▸ **What is expected**
Please go line by line through the material and copy each one containing the word "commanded".
Start of Information provided
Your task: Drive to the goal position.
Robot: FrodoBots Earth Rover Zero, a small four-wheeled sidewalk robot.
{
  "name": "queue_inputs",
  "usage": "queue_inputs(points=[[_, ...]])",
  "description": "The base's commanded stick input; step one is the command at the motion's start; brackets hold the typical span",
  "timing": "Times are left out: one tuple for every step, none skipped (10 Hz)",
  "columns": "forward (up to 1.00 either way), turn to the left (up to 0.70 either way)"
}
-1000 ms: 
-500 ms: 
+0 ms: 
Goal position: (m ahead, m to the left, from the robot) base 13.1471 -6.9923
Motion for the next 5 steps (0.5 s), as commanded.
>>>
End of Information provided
▸ **The answer**
  "description": "The base's commanded stick input; step one is the command at the motion's start; brackets hold the typical span",
Motion for the next 5 steps (0.5 s), as commanded.

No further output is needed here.